In vitro studies have shown that the immunoreceptor motif CD33, which has been shown to downregulating TNF-a production, statistically significantly increases TNF-a when cultured in higher glucose concentrations via motif downregulation, with the theory that hyperglycemia overloads the electron transport chain of the mitochondria, causing the production of radicals that induce oxidative stress, stimulate cytokine production, and promote CD33 downregulation [17,18]. This process is critical as TNF-a promotes arginase activity, an enzyme that has competitive actions against Endothelial Nitric Oxide Synthase (eNOS) [19]. As the name implies, eNOS produces Nitric Oxide (NO), which leads to the W of vascular tone through vasodilation by cGMP mediated smooth muscle cell relaxation.

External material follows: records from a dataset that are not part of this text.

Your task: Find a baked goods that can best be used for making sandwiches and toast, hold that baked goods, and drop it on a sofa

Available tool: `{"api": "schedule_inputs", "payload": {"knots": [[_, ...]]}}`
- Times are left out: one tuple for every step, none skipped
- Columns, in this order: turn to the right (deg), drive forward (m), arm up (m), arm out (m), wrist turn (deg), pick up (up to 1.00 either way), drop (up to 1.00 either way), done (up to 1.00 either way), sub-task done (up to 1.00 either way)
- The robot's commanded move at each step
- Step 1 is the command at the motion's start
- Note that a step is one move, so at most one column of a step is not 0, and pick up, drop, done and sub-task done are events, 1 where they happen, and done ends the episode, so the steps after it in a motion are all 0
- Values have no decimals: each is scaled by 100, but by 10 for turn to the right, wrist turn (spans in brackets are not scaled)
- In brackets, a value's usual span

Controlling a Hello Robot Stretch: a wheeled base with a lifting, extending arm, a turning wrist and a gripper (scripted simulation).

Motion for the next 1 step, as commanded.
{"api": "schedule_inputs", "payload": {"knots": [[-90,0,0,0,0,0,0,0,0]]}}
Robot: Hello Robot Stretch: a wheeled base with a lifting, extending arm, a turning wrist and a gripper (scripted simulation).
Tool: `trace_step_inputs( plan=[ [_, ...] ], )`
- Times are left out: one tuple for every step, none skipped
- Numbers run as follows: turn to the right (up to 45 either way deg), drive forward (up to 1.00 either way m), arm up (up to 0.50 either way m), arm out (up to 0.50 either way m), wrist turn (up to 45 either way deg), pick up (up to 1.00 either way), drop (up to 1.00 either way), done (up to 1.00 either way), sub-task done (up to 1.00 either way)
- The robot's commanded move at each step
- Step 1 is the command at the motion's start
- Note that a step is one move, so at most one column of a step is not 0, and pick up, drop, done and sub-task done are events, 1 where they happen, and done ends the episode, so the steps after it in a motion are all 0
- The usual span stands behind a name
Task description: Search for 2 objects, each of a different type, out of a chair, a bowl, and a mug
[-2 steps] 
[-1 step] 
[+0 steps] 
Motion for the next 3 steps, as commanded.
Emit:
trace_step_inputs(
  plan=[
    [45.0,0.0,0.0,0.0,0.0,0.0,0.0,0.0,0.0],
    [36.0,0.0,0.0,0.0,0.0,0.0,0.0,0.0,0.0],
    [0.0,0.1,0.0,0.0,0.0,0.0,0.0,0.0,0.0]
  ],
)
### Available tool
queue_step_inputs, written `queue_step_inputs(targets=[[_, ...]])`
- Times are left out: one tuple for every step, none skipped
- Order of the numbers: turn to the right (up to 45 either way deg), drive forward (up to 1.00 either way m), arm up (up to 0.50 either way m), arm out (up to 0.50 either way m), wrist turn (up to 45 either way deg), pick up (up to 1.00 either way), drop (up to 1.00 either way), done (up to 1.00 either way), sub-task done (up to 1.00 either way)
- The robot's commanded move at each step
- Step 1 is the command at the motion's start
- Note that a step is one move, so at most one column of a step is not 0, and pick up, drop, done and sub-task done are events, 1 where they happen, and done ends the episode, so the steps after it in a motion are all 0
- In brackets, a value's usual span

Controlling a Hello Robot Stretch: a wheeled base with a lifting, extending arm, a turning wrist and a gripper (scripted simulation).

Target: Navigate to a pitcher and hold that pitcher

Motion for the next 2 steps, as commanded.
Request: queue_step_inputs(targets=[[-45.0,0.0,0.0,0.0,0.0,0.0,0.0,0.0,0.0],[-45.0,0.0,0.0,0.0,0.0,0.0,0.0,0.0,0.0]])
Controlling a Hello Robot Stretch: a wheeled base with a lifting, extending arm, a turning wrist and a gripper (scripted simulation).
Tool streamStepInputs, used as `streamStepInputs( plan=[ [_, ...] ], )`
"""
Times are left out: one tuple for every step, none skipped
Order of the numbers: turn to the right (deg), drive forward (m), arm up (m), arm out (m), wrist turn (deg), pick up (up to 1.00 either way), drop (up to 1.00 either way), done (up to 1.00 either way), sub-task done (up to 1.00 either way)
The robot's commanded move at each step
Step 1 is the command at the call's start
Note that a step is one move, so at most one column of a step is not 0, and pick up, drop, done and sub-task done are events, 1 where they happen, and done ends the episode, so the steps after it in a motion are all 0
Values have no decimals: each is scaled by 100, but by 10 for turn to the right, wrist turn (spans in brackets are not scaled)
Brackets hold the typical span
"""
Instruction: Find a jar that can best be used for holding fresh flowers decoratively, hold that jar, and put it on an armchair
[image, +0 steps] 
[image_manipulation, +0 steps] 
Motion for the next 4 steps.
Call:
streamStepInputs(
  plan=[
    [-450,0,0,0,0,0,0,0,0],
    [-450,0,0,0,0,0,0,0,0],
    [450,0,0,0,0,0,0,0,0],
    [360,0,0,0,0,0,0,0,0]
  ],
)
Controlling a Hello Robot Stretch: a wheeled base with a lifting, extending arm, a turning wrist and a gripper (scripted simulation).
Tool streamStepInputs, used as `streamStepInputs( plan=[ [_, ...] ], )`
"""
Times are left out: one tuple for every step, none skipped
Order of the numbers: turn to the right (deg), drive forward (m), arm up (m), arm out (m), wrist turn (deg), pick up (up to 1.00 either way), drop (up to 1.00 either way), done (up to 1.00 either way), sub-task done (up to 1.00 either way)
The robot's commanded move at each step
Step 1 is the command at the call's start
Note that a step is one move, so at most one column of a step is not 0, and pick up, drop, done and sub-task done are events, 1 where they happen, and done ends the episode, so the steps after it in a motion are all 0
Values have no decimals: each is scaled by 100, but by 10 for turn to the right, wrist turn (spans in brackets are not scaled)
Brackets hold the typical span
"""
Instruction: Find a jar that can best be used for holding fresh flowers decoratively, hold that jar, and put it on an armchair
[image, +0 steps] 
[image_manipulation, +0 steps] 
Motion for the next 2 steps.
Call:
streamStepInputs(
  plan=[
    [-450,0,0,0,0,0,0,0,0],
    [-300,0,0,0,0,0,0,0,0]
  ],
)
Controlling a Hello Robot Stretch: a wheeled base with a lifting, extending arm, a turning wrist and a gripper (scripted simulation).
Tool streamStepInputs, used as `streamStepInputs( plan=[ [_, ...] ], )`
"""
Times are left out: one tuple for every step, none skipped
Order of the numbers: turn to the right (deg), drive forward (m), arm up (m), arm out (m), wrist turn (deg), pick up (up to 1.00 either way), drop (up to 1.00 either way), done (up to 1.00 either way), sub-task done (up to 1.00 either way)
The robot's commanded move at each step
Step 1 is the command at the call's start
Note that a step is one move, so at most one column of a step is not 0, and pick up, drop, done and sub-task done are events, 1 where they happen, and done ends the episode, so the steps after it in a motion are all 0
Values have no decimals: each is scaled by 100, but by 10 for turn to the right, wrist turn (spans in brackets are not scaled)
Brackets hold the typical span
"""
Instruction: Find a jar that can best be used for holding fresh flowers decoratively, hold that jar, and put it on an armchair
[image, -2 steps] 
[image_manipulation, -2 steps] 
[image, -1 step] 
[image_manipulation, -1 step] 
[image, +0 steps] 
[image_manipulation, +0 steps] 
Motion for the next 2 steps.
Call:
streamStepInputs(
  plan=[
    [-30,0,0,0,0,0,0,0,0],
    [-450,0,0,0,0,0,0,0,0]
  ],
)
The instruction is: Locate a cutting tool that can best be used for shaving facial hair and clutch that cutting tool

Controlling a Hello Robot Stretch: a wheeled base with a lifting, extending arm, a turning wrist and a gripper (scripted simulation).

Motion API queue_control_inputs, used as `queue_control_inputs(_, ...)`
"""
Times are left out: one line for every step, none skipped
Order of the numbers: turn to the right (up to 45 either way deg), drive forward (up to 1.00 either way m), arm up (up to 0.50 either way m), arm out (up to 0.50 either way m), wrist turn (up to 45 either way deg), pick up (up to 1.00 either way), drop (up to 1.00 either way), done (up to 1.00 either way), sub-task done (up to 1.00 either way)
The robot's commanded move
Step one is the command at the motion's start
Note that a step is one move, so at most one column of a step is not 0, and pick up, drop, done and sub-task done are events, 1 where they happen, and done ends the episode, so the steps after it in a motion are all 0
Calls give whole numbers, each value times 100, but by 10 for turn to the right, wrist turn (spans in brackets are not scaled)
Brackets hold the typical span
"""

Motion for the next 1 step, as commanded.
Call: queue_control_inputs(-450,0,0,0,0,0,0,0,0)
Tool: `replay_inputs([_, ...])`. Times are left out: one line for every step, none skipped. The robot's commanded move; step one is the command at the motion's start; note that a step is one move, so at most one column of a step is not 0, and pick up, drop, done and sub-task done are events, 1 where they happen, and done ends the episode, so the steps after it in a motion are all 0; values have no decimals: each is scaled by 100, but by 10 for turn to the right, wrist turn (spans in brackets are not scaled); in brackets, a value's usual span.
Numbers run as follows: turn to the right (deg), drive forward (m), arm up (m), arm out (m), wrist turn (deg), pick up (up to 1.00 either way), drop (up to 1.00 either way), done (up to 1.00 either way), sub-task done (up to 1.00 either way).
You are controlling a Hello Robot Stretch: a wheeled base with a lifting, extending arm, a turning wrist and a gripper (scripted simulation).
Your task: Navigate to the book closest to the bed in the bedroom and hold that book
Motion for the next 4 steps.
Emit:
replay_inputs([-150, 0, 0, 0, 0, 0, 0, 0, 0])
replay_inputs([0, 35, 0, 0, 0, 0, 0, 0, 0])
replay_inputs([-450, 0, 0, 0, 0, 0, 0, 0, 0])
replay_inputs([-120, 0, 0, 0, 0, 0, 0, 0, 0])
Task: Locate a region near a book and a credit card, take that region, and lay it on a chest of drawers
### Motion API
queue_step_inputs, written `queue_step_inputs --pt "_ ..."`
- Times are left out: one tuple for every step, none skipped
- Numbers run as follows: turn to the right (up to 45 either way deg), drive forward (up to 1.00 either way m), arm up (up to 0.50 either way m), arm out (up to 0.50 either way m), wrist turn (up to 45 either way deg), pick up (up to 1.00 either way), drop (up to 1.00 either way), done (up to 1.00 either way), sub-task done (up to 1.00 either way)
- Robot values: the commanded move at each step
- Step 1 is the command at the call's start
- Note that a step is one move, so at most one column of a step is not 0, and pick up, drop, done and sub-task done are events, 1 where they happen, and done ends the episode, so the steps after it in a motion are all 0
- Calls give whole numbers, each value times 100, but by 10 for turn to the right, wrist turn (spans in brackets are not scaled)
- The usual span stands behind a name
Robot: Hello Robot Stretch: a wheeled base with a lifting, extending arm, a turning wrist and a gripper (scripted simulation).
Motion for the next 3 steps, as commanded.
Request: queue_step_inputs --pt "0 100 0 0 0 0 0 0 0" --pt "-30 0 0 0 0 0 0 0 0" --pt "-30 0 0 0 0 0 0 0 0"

By indirectly decreasing vascular tone homeostasis, hyperglycemia mediated TNF-a reduces endothelial cell NO and promoting endothelial cell dysfunction with a net contractile phenotype [20]. Studies of the vascular endothelium note that their neuronal innervation are dense in mitochondria, implying a reliance on oxidative phosphorylation for metabolic homeostasis [21-24]. Unfortunately, the same oxidative constituents that promote deleterious tissue metabolism in oxidative stress also lead to autonomic dysfunction in these sensitive neuronal innervation networks [25,26]. The ramifications of oxidative stress and damage of endothelium mediated vascular tone is a constriction that decreases the flow rate of oxygen, causing a vicious cycle of hypoxia and endothelial cell dysfunction [4,27,28]. The resultant hypoxia has the propensity to result in cardiomyocytes death, with the concomitant abnormalities in the myocardium hampers the coupling process of electromechanical physiology with consequences in arrhythmias, thrombus and emboli advancement, and the development of processes central to MACE [29-33].

The following dialogue raises an inquiry as to the viability of prophylactic pharmacotherapeutic protection of the vascular architecture in patients with T2DM, given their tendency to be prolific producers of ROS, have higher risks of MACE at baseline, and generally carry comorbidities that are problematic for the maintenance of long-term adequate cardiovascular history [34,35]. Such a solution would have severe ramifications in mitigating hospitalizations and deaths in patients with T2DM for MACE, of which such burden at least in the United States can be visualized in Figure 1. While there is a slight downtrend in the magnitude of the patient flux in admissions according to the National Inpatient Sample, the degree of morbidity remains high [36]. In reference to the proposition raised at the beginning of this paragraph, such a relationship and the viability of such an option has been pursued, and we will appraise the design and lessons learned from such trials. Moreover, these trials have relative distinctions in their constructs and mainstream adoption of their results. Revisiting such distinctions, especially when discussed in tandem with the severity of vascular complications in patients with T2DM as described above, will culminate in recommendations for the communications of proceedings regarding therapeutic approaches for the clinical cardiovascular sequalae of T2DM. We hope such a commentary will not only expand our knowledge of T2DM, vascular biology, and the translational biology of cardiovascular health, but will help push for contextual annotations of prospective works of literature discussing cardiology in patients with T2DM. In this commentary, we will discuss the ramifications of the results of the ASCEND t trial and the consequences it has in reporting results in T2DM and MACE concordance.

ASCEND Trial

The ASCEND (Effects of aspirin for primary prevention in persons with diabetes mellitus) trial was a trial conducted in 2018 that sought to answer the question, “In patients with T2DM without atherosclerotic disease, can low dose aspirin be used as a prophylactic compound to mitigate vascular events relative to placebo?”. The interest in this research was spurred considering that T2DM conveys a 2-4 times increase of vascular incidents according to some studies [37] through the array of mechanisms as discussed previously and can be found succinctly in Figure 2.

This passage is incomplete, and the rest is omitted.